Льёван решил кратко доложить, что, после исчезновения из жизни Дэниела, долгое время учился у шаманов на Северных островах, вернулся на службу в Грейтфелл, стал хранителем магических тайн и доверенным лицом самого Верховного Магистра Айреса. Но самое важное: он вернулся к преподавательской деятельности в академии магических искусств Ильверейн. Дэниел много был наслышан о всеизвестном учебном заведении из страниц исторической библиографии, из цифрового эфирного вещания – маги последнее тысячелетие всегда почитались обществом: знаменовали собой эталон, идеал человека, устремленного к высокой нравственности и духовному просветлению, однако – это прошлое. Настоящее маргинализовалось – магия и её современная этика в условиях социализма «измельчала».
Остальное прорастало загадкой. Вопрос, который часто возникал в голове у Дэниела, напоминал систему недоразумений: «Что занесло Льёвана в Мирэдейн? Он маг… и зачем ему с такими привилегиями работать садовником… иметь дело с мистером Джойсом… Я ничего не понимаю… Почему он оправдывается перед мной …Зачем появился здесь?!»
Льёван не оставлял попытки заново расположить внимание Дэниела, когда застал того врасплох сердобольным воспоминанием о фокусе с бабочкой.
– Значит, в детстве тогда я был прав… Это не мои выдумки. – память помогла едва оттаять эмоциям. – Всякие фокусы были магией… Да, такое не забудешь…
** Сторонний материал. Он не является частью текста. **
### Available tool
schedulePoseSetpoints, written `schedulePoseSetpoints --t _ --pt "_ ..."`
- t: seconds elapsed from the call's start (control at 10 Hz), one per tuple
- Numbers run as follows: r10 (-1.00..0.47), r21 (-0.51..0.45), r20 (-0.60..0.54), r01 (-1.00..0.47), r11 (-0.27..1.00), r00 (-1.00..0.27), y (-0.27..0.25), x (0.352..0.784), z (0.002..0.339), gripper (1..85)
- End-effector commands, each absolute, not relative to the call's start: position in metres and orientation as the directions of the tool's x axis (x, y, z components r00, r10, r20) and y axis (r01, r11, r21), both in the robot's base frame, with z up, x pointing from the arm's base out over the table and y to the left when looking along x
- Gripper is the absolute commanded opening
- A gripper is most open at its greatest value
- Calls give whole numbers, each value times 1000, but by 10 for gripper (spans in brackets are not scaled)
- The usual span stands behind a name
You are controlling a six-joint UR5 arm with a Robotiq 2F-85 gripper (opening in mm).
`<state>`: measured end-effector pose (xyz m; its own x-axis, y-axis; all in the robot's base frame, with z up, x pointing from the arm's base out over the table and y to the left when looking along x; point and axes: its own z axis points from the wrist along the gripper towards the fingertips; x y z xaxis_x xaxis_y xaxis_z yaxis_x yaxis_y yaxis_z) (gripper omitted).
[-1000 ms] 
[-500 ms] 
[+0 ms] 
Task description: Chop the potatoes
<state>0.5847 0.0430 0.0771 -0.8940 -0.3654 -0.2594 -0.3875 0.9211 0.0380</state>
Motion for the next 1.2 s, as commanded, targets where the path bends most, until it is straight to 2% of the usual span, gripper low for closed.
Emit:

Помнилось, он, обиженный соседскими мальчишками, прибежал в горючих слезах и с подбитыми коленками в сад: Льёван не удержался, увидев печаль на его лице, и посадил к себе на руки. Он сразу же предложил «утёнку» маленькое чудо – мимолётное движение руки воссоздало в воздухе золотую бабочку, которая за считанные минуты испарилась, покрыв магической пыльцой носик.
– Я помню, тебя таким маленьким и пугливым, и любопытным… – не сдержался Льёван от наплыва ностальгических чувств, который, видимо, согревали его в холодные и пасмурные дни.
– Зачем ты пришёл, Льеван? – упорно не поддавался слабоволию, так сказать «уловкам» Дэниел, вспомнив про внутренний панцирь.
– Разве ты не понимаешь? – неприступность юноши задевала добрые намерения Льёвана.
– Нет, не понимаю! – агрессивно напал Дэниел, и затем попал в чужую сердечную рану: – Одно знаю: ты приехал лишь позлить меня!
– Ох, и язык у тебя… Не думал, что ты обижен на меня… Думал, что будешь рад меня видеть….
– Я со своим языком сам справлюсь… – грубо отчуждался он от мага; от недостатка терпения устал и перешел на повышенный тон. – Зачем ты здесь!
– Я лишь пришёл, чтобы увидеться с тобой и… – замялся мужчина, когда обнаружил вспышку гнева.
– Для чего, Льёван! – потерялась пелена равновесия.
– Мне стало известно, что тебе не хватило нескольких баллов для поступления в Константинополь…. Я знаю, что пришлось тебе пережить…
Слова расценивались низко – видели сплошную жалость и ненужную опеку. «Ничего ты не знаешь обо мне, как и я о тебе» – вспыхнуло сильное пламя, которое обожгло не только горло, не желавшее дышать дымом собственного унижение, но и сдержанный взгляд Льёвана.